Your response must be made up of each line in the data below that contains the string "this".
TASK INPUT Start Marker
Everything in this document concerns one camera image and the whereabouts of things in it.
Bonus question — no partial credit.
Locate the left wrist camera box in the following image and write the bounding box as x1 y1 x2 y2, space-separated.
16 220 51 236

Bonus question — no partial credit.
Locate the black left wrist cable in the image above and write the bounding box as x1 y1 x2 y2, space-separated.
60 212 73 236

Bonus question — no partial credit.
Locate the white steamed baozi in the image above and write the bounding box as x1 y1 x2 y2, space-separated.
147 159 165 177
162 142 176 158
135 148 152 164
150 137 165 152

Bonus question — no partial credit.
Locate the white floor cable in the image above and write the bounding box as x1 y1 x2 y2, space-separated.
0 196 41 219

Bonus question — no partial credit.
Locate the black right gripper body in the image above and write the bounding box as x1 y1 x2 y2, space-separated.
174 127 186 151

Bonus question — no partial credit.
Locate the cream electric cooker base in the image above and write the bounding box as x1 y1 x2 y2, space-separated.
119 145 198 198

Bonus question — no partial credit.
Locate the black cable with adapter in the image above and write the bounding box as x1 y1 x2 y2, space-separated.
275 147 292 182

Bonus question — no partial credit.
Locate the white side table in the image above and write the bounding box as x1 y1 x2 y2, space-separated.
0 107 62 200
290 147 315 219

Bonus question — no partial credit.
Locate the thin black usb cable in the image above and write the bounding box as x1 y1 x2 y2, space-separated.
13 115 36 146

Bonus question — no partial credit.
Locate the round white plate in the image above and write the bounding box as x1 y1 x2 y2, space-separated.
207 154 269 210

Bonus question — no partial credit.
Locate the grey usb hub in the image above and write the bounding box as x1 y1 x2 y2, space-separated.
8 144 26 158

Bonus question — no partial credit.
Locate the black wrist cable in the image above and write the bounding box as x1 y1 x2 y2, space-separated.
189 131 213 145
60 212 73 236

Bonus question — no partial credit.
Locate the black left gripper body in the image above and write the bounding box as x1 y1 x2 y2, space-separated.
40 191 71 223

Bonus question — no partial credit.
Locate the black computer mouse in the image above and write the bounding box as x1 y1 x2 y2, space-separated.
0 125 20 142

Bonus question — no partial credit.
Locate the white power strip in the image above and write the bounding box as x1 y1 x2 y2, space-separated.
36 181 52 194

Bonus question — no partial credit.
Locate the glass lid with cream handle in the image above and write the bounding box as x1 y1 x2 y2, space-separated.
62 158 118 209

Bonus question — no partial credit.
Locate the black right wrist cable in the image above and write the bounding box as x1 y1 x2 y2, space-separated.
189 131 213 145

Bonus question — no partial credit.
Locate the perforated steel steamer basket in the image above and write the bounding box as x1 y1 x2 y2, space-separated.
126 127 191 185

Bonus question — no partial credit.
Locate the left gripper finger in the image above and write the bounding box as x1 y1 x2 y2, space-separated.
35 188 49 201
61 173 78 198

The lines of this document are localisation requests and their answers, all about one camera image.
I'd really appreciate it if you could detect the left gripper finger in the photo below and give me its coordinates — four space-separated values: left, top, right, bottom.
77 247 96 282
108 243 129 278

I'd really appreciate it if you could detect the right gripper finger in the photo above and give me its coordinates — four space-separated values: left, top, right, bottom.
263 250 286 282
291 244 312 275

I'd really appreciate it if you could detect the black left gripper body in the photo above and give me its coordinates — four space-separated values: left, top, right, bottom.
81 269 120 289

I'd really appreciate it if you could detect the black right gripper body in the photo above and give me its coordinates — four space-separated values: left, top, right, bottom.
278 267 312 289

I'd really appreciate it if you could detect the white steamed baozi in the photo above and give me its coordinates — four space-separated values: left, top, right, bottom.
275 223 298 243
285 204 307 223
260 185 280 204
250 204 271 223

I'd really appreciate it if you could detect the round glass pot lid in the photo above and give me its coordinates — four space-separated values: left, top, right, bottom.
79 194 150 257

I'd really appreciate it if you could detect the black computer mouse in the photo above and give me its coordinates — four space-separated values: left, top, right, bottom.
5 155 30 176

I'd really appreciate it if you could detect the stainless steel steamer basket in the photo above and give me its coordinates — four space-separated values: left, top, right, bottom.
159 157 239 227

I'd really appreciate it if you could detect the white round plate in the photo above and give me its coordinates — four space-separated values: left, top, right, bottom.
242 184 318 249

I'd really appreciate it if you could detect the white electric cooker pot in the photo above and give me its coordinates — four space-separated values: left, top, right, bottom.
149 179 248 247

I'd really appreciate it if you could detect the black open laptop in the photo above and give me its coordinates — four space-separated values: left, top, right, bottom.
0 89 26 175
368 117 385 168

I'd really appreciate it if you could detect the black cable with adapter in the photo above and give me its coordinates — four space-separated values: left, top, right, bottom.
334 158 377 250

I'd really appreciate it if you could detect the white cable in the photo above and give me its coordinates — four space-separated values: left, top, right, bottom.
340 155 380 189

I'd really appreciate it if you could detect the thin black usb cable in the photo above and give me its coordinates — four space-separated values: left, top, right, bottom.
TASK INPUT End Marker
• _ANSWER SECTION_:
Everything in this document concerns one camera image and the whereabouts of things in it.
The lines of this document are localisation requests and their answers, all about one camera image.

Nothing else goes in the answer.